Bias Association Discovery Framework for Open-Ended LLM Generations¶
Conference: AAAI 2026 arXiv: 2508.01412 Code: GitHub Area: Human Understanding / LLM Bias Evaluation Keywords: Social Bias, LLM Generation, Bias Association Discovery, Open-Ended Generation, Demographic Identity
TL;DR¶
This paper proposes the Bias Association Discovery Framework (BADF), which systematically extracts both known and unknown bias associations between demographic identities and descriptive concepts from LLM open-ended story generation, overcoming the limitation of prior methods that rely on predefined bias concepts.
Background & Motivation¶
Background: LLMs trained on large-scale real-world data inevitably encode social biases, leading to unfair representational harm across different demographic groups. Existing bias evaluation methods (e.g., cloze tests, multiple-choice QA) have made progress but largely rely on predefined identity–concept association pairs for measurement.
Limitations of Prior Work: Existing methods can only detect known biases (e.g., "elderly ↔ forgetful") and are unable to discover novel, unexpected bias associations latent in models.
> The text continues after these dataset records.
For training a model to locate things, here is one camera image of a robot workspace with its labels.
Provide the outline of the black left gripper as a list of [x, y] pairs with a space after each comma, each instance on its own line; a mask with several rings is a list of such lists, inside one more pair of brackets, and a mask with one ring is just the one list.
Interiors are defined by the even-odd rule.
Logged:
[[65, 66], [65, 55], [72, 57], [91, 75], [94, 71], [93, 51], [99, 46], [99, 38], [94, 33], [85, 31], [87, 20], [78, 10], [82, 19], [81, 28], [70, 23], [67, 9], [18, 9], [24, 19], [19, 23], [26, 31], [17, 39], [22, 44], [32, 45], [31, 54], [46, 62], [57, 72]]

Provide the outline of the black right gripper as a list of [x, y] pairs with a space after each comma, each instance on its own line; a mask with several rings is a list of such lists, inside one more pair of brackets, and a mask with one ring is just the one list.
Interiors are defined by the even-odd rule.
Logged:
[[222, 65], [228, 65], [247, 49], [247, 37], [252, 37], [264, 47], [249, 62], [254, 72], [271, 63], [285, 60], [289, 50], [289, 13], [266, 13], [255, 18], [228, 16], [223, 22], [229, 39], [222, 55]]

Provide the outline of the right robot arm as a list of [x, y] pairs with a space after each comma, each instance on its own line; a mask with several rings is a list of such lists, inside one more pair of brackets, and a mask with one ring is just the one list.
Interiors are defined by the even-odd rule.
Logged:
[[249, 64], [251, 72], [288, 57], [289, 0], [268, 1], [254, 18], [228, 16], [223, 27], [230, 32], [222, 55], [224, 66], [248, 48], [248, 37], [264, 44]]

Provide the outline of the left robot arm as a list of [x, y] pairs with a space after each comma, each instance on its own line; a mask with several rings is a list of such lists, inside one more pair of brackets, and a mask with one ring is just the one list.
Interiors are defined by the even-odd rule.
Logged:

Even recent work such as BiasDora, which attempts open-ended discovery, is limited to word-level associations and cannot capture sentence-level or narrative-level complex bias patterns.
Key Challenge: LLMs are predominantly deployed in open-ended generation scenarios (e.g., story writing, dialogue), yet bias evaluation methods remain confined to constrained, template-based assessments—a severe mismatch between the evaluation paradigm and the usage paradigm.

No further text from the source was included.